• _The problem_:
Check each line of the data, and copy those where "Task" appears.

• _Data shown_:
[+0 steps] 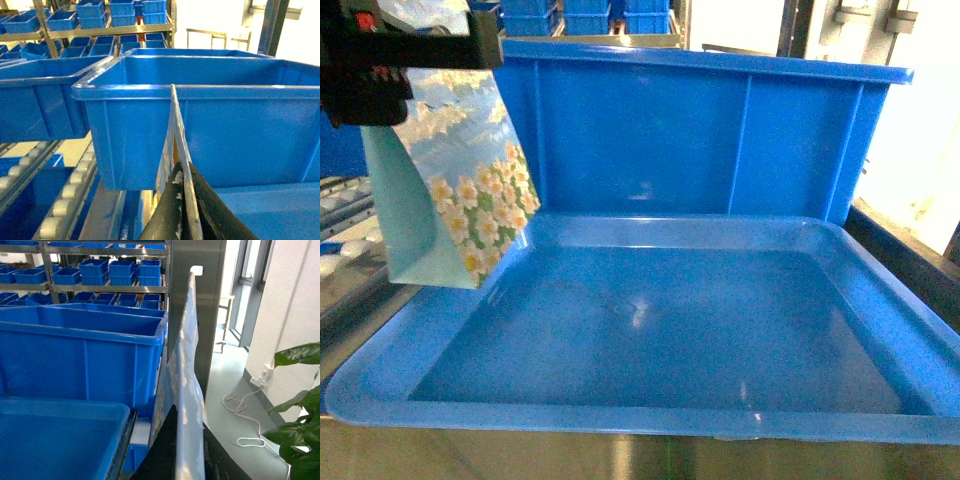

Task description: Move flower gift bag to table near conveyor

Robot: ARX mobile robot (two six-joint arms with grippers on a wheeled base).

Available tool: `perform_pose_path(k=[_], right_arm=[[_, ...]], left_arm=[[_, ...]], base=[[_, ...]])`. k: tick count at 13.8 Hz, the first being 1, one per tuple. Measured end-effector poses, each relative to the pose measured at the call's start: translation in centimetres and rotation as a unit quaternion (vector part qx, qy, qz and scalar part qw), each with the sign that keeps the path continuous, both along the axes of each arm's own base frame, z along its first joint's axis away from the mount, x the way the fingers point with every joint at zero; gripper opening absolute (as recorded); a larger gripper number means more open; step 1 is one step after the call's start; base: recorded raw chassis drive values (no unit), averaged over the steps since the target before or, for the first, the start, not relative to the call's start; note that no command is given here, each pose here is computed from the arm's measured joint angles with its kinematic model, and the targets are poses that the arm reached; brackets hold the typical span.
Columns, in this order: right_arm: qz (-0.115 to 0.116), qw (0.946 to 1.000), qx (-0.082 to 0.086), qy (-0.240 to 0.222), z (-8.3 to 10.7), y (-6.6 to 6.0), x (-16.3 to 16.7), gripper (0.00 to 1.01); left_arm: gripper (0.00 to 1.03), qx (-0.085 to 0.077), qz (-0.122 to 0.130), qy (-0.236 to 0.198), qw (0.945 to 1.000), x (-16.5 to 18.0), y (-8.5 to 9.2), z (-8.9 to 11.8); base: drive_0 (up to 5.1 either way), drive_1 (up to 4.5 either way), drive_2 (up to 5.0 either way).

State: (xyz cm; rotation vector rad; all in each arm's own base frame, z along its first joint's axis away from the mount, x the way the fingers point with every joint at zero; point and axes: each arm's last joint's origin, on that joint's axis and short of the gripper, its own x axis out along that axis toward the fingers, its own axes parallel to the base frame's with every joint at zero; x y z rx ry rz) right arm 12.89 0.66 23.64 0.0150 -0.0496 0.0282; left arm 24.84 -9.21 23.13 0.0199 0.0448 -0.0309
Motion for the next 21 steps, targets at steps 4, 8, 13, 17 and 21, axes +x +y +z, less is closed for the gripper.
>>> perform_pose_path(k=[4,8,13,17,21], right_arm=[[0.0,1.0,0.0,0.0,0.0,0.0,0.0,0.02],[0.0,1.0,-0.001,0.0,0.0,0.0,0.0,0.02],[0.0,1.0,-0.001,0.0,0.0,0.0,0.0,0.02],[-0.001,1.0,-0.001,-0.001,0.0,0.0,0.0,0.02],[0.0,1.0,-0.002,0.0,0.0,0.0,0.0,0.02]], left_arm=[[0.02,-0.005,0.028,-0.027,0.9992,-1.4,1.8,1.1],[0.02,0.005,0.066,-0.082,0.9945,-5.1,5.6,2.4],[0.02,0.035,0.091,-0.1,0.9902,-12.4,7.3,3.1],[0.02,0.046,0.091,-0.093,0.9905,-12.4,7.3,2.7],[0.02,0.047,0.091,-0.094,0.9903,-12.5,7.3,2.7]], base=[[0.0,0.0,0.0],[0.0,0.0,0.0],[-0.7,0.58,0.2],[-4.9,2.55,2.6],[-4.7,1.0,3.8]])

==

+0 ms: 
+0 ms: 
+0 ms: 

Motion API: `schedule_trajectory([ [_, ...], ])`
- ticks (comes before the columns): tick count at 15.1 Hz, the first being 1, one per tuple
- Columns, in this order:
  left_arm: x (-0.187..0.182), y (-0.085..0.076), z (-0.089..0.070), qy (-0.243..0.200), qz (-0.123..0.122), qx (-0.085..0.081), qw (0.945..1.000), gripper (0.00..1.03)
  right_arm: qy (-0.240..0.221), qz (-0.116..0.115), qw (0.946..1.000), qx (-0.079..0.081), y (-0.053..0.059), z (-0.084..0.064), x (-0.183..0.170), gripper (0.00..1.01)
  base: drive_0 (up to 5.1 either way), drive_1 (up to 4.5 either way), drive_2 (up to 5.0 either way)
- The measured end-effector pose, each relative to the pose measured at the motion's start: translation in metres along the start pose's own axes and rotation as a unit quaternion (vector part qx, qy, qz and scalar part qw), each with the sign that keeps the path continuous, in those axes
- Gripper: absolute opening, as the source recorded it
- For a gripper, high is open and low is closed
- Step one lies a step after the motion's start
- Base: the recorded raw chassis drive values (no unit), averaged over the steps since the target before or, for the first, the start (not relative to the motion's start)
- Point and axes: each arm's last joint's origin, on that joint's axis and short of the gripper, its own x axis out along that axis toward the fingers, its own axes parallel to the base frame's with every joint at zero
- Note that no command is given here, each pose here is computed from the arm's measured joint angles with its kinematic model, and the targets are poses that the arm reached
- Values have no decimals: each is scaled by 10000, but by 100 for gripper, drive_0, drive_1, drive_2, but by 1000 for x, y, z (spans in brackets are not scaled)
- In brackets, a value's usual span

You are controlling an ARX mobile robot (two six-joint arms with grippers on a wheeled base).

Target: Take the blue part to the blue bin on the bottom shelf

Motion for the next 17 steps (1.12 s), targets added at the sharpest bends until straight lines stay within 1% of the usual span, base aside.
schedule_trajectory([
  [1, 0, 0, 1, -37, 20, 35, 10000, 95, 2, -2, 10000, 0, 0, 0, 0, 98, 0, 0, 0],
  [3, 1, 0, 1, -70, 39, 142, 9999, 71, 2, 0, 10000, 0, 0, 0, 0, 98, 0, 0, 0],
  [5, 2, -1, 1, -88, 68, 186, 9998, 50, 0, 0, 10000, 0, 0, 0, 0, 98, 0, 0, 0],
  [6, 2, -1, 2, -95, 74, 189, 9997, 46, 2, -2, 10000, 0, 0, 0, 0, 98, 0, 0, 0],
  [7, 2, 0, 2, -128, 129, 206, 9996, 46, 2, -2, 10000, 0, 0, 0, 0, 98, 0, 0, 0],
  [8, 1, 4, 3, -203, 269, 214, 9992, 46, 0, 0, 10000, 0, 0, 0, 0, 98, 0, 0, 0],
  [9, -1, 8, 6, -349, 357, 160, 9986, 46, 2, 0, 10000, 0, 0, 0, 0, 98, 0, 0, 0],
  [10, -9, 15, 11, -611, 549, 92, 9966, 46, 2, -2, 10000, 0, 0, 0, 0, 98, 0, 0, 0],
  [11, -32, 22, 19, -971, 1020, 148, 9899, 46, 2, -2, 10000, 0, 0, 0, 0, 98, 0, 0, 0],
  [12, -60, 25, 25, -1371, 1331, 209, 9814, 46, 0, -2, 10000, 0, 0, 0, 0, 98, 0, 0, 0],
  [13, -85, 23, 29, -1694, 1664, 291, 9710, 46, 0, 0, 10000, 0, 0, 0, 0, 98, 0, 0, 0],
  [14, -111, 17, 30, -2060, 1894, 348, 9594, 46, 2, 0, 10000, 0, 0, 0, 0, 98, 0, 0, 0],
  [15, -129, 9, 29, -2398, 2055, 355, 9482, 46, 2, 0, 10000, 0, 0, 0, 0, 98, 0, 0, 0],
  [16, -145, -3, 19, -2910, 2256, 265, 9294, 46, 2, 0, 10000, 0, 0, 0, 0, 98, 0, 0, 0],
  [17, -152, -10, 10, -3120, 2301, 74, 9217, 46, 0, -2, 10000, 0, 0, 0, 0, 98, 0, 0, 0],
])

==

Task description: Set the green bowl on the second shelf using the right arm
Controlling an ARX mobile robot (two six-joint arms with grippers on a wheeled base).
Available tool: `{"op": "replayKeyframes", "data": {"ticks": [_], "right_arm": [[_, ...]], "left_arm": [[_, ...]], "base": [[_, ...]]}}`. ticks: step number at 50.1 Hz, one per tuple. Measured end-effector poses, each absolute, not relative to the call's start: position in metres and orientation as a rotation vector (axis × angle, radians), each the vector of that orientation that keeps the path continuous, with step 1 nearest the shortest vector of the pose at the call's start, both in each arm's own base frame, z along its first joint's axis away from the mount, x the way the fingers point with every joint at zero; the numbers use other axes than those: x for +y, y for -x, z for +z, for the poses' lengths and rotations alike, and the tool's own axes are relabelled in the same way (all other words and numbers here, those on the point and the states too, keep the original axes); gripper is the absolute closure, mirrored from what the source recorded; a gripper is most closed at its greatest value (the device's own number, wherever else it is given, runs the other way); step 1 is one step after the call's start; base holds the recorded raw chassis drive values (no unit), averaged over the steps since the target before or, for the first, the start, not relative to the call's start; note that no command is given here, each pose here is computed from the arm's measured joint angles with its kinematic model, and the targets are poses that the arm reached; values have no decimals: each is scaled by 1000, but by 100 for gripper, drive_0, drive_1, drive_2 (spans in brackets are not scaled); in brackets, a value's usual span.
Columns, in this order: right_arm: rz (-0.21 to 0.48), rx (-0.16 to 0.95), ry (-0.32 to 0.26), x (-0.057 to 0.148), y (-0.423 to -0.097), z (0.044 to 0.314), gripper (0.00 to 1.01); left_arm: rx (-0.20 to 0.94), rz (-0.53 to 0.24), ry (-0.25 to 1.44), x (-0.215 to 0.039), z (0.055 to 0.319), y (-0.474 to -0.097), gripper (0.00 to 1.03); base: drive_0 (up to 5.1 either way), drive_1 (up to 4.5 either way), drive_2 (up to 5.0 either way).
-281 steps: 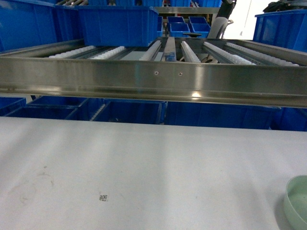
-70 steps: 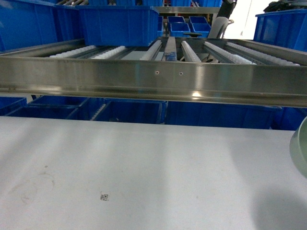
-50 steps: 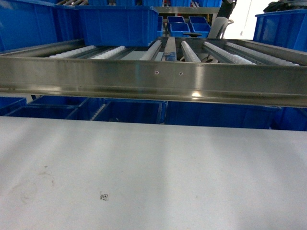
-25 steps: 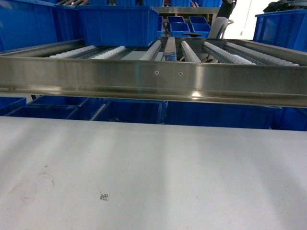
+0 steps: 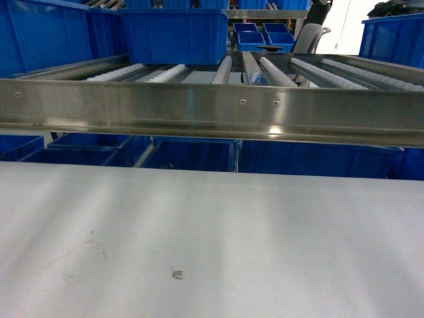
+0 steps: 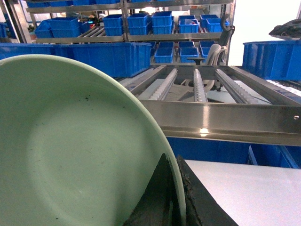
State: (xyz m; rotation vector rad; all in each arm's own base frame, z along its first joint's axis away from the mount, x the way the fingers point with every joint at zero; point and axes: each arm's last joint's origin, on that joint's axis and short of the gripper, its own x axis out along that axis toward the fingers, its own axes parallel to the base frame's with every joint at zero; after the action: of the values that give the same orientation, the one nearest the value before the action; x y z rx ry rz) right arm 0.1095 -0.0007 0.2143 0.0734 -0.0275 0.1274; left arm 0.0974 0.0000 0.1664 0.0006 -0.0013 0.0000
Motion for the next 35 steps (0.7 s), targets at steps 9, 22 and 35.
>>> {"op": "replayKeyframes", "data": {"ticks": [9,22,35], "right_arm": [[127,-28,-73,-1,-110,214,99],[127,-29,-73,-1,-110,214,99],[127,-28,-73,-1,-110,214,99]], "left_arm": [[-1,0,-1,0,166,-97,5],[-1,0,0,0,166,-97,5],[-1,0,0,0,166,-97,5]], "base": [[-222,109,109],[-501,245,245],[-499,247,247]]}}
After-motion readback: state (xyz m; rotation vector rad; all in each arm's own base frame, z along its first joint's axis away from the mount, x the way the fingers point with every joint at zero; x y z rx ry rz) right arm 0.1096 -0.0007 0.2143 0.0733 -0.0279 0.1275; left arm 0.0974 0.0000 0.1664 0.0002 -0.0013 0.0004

• _Answer section_:
Task description: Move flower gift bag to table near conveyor
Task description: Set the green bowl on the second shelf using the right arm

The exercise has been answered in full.